• Task:
All the data below goes into the copy word for word, but the pictures don't.

= Beginning of Section =

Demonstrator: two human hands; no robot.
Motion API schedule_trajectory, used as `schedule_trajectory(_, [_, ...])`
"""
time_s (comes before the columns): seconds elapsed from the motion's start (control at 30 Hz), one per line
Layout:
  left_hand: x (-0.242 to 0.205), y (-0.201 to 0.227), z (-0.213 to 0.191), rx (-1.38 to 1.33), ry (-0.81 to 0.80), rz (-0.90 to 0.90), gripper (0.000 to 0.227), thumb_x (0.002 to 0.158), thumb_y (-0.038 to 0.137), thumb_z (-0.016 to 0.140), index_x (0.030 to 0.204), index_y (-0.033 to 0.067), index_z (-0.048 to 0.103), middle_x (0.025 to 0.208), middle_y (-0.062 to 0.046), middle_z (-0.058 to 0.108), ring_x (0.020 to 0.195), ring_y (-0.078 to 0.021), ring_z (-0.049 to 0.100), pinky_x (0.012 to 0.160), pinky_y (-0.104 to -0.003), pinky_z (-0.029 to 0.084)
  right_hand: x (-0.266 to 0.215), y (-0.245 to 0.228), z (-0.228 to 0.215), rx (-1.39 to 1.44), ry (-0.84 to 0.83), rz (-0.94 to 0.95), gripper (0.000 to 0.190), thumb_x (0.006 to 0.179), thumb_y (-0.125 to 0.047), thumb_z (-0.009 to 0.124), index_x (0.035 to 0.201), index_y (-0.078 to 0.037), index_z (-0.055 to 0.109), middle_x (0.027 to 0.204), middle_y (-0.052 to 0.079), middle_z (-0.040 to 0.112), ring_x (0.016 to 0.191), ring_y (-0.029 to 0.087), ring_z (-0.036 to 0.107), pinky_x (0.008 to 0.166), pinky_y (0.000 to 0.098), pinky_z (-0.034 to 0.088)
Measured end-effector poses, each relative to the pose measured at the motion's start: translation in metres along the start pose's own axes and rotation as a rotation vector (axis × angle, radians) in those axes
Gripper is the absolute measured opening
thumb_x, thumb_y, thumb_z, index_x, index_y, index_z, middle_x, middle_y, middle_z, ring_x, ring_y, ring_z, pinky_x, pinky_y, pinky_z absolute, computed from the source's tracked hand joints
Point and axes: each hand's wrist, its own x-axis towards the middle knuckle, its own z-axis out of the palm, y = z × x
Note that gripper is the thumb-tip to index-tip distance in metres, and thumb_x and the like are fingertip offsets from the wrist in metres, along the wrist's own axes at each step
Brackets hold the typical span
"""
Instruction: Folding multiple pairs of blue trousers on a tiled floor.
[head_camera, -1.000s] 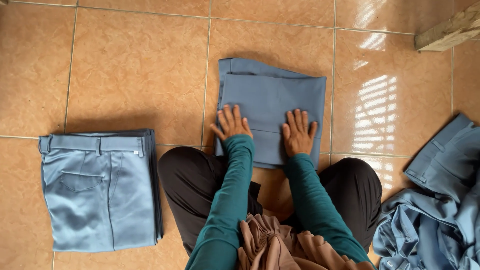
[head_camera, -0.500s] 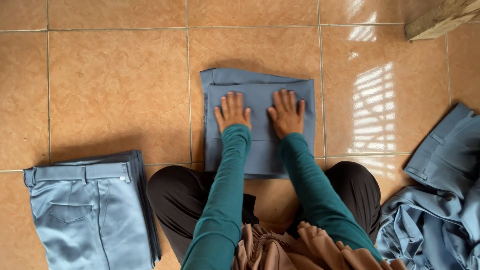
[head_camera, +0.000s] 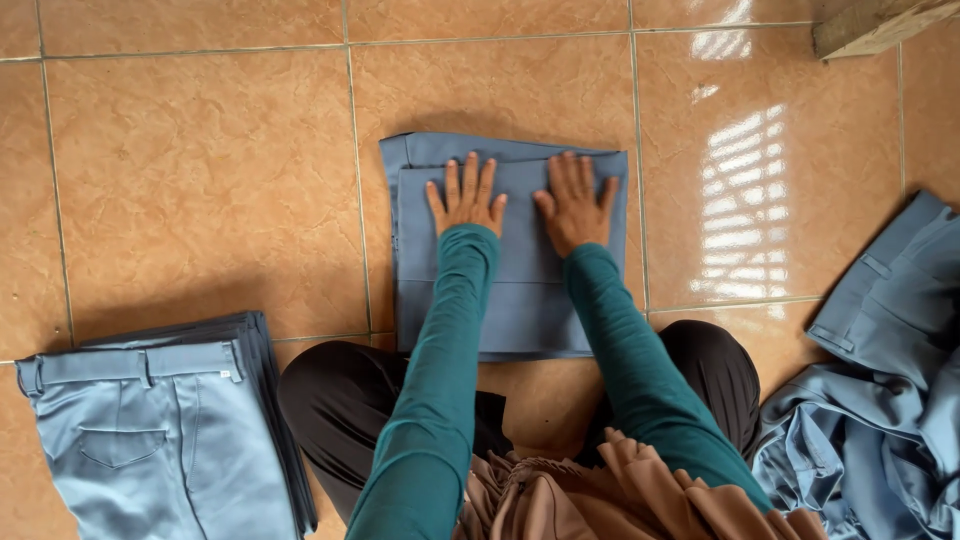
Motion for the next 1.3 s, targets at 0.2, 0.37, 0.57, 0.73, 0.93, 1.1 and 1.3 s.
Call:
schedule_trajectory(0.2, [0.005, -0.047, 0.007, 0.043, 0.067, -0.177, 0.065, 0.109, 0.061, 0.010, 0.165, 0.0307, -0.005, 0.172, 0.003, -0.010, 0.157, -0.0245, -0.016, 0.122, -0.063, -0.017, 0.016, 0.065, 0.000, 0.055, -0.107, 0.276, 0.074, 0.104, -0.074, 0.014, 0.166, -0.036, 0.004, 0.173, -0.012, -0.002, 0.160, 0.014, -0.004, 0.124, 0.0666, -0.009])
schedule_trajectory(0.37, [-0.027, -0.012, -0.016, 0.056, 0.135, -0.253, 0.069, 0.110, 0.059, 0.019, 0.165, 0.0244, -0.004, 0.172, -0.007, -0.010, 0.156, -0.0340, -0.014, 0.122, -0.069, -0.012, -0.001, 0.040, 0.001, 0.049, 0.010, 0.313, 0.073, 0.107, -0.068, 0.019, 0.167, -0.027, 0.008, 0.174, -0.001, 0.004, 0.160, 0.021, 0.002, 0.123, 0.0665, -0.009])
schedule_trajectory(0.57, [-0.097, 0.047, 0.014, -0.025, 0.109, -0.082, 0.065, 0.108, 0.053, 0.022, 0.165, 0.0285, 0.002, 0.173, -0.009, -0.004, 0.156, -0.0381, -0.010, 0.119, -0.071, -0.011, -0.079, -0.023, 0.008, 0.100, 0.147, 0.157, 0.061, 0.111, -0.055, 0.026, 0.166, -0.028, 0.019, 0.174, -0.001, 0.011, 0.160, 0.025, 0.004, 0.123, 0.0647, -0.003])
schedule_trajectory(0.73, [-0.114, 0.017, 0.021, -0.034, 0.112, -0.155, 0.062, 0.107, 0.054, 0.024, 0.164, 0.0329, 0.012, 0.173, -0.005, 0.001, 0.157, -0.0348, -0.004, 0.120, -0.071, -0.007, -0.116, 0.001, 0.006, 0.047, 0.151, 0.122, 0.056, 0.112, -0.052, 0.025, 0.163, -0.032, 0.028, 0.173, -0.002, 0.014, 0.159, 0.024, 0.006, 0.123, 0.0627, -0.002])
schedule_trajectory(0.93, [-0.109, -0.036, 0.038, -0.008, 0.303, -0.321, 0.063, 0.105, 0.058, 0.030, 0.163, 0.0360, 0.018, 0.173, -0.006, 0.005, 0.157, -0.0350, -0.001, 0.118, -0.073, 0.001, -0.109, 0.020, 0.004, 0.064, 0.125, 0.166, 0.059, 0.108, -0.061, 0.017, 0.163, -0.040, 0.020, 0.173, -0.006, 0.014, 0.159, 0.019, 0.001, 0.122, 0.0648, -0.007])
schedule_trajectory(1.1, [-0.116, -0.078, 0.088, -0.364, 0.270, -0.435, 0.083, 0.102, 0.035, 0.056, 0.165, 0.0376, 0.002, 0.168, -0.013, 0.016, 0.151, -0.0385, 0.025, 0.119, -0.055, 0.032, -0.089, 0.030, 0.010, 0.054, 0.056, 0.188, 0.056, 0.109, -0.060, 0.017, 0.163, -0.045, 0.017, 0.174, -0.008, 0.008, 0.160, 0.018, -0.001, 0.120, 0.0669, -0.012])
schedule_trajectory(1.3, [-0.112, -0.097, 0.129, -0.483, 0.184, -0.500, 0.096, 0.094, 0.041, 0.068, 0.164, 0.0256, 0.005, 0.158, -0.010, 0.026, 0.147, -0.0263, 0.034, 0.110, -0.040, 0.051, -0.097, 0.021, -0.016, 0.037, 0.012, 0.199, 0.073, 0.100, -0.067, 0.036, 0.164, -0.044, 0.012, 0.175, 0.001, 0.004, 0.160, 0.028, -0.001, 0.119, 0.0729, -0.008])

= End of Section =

• Answer for the task:
Demonstrator: two human hands; no robot.
Motion API schedule_trajectory, used as `schedule_trajectory(_, [_, ...])`
"""
time_s (comes before the columns): seconds elapsed from the motion's start (control at 30 Hz), one per line
Layout:
  left_hand: x (-0.242 to 0.205), y (-0.201 to 0.227), z (-0.213 to 0.191), rx (-1.38 to 1.33), ry (-0.81 to 0.80), rz (-0.90 to 0.90), gripper (0.000 to 0.227), thumb_x (0.002 to 0.158), thumb_y (-0.038 to 0.137), thumb_z (-0.016 to 0.140), index_x (0.030 to 0.204), index_y (-0.033 to 0.067), index_z (-0.048 to 0.103), middle_x (0.025 to 0.208), middle_y (-0.062 to 0.046), middle_z (-0.058 to 0.108), ring_x (0.020 to 0.195), ring_y (-0.078 to 0.021), ring_z (-0.049 to 0.100), pinky_x (0.012 to 0.160), pinky_y (-0.104 to -0.003), pinky_z (-0.029 to 0.084)
  right_hand: x (-0.266 to 0.215), y (-0.245 to 0.228), z (-0.228 to 0.215), rx (-1.39 to 1.44), ry (-0.84 to 0.83), rz (-0.94 to 0.95), gripper (0.000 to 0.190), thumb_x (0.006 to 0.179), thumb_y (-0.125 to 0.047), thumb_z (-0.009 to 0.124), index_x (0.035 to 0.201), index_y (-0.078 to 0.037), index_z (-0.055 to 0.109), middle_x (0.027 to 0.204), middle_y (-0.052 to 0.079), middle_z (-0.040 to 0.112), ring_x (0.016 to 0.191), ring_y (-0.029 to 0.087), ring_z (-0.036 to 0.107), pinky_x (0.008 to 0.166), pinky_y (0.000 to 0.098), pinky_z (-0.034 to 0.088)
Measured end-effector poses, each relative to the pose measured at the motion's start: translation in metres along the start pose's own axes and rotation as a rotation vector (axis × angle, radians) in those axes
Gripper is the absolute measured opening
thumb_x, thumb_y, thumb_z, index_x, index_y, index_z, middle_x, middle_y, middle_z, ring_x, ring_y, ring_z, pinky_x, pinky_y, pinky_z absolute, computed from the source's tracked hand joints
Point and axes: each hand's wrist, its own x-axis towards the middle knuckle, its own z-axis out of the palm, y = z × x
Note that gripper is the thumb-tip to index-tip distance in metres, and thumb_x and the like are fingertip offsets from the wrist in metres, along the wrist's own axes at each step
Brackets hold the typical span
"""
Instruction: Folding multiple pairs of blue trousers on a tiled floor.
[head_camera, -1.000s] 
[head_camera, -0.500s] 
[head_camera, +0.000s] 
Motion for the next 1.3 s, targets at 0.2, 0.37, 0.57, 0.73, 0.93, 1.1 and 1.3 s.
Call:
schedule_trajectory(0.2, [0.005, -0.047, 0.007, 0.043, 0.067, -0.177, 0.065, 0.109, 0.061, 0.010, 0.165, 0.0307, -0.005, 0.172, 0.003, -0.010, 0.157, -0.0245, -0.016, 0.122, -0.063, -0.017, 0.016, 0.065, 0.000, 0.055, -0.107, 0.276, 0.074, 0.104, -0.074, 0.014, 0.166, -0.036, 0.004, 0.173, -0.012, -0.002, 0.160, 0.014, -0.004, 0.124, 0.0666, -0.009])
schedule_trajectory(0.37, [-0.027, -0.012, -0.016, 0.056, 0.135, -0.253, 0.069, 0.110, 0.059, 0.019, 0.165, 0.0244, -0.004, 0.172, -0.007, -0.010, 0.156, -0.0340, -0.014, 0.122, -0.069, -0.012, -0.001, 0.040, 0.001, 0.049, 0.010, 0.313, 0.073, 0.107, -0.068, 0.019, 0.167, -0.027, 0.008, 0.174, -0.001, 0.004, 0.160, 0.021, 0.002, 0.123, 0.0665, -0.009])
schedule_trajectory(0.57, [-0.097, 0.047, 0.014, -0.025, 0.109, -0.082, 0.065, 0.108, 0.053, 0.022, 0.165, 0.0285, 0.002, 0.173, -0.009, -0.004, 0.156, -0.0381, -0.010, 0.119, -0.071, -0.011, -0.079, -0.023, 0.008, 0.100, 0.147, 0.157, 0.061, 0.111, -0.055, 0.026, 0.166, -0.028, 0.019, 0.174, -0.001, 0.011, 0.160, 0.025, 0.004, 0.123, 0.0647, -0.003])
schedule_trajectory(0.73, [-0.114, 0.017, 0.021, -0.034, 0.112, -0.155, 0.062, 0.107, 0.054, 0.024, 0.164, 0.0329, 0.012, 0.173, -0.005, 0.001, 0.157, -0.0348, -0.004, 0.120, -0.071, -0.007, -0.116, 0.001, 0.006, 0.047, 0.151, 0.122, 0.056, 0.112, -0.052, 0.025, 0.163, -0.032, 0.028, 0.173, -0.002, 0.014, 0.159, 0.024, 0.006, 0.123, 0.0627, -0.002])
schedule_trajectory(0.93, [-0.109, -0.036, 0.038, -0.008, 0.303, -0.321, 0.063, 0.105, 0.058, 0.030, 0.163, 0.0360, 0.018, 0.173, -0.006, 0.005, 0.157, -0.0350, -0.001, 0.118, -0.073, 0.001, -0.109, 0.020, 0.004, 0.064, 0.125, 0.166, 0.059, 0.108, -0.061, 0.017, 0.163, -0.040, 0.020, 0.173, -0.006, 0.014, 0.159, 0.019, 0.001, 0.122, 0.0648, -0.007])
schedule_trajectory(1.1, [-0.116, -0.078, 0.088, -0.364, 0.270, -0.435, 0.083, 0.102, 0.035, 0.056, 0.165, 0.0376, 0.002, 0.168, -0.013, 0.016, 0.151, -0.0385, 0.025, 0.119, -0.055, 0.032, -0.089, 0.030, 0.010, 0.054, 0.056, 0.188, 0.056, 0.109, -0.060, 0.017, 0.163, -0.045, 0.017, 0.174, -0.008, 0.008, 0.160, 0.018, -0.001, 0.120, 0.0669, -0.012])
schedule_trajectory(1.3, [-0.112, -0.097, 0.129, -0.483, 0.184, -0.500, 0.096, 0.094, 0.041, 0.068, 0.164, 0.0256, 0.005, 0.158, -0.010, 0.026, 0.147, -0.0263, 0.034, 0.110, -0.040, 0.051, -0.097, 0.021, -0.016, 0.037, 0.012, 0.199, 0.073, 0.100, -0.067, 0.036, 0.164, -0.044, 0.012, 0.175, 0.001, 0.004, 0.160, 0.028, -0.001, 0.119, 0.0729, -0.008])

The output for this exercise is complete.